Charlie was never entirely happy below decks where there was always a great press of people about us. Accustomed as we were to the wide open spaces of the Highlands, the crowded and stifling condition
s of our close confinement made us both restless. So, whether I was on watch or not, we lived as much as possible, when the weather allowed, up on deck where we could breathe in the wind, where we could see the great expanse of the sky and the ocean, where we could be more alone and at our ease. There were many nights too, when, to avoid the heat and the stench below decks we would curl up together on deck and sleep under the stars, a habit my fellow fugitives found altogether incomprehensible and strange.

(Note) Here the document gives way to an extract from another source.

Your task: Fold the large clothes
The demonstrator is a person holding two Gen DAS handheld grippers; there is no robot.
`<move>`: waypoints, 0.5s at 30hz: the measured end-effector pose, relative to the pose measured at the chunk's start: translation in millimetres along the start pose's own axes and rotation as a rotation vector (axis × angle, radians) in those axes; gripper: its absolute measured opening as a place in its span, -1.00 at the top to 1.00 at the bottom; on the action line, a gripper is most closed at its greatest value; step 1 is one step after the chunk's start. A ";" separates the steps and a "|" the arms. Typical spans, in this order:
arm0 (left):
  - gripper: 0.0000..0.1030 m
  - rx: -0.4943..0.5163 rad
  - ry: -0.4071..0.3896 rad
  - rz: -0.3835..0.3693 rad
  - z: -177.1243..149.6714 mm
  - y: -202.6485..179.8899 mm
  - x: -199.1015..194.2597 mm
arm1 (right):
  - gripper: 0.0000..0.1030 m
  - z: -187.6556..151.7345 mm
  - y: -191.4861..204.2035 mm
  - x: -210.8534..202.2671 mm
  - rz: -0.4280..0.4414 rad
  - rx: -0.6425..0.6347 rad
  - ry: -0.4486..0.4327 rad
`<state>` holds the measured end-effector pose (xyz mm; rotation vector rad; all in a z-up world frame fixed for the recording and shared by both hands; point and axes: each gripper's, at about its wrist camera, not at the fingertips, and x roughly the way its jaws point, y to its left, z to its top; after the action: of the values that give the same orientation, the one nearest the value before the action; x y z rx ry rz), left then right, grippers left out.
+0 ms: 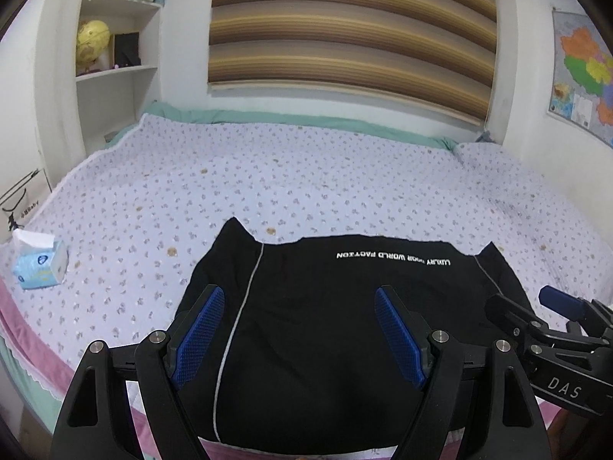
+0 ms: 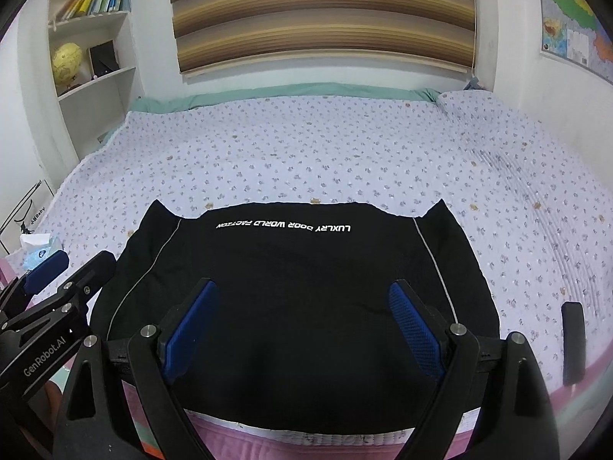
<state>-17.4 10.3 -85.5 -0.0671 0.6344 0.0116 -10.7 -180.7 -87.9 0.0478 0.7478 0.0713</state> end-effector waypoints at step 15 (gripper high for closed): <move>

But as time passed I began to notice that Charlie had taken to pacing anxiously up and down the deck on his own, forever stopping and looking out to sea, longing, as I supposed, for some sight of land. I noticed too that at the approach of a storm he could always be found standing forward at the bow. There he would stay, like a sentry on duty, alert to danger, his ears pricked, his entire body trembling with anticipation and excitement. Then, on a sudden whim, and for no reason I could understand at first, he would lift his head and howl into the wind, a most baleful sound that much unnerved and upset everyone on board.
Upon hearing this, murmurings soon went about the ship that Charlie howled like a wolf, and that perhaps he might indeed be a wolf, which presumption of course I hotly denied. But my denials went unheeded. ‘Devil dog’ some began to call him, or ‘Jonah dog’. Despite all my protestations on Charlie’s behalf, all my reassurances, mothers began to keep their children away from him, and from me too, children who until now had always played quite contentedly with both of us. I found myself at first shunned, then cast out like a leper, and friendless, except it must be said for the good Captain who always remained steadfast in his kindness towards me and towards Charlie.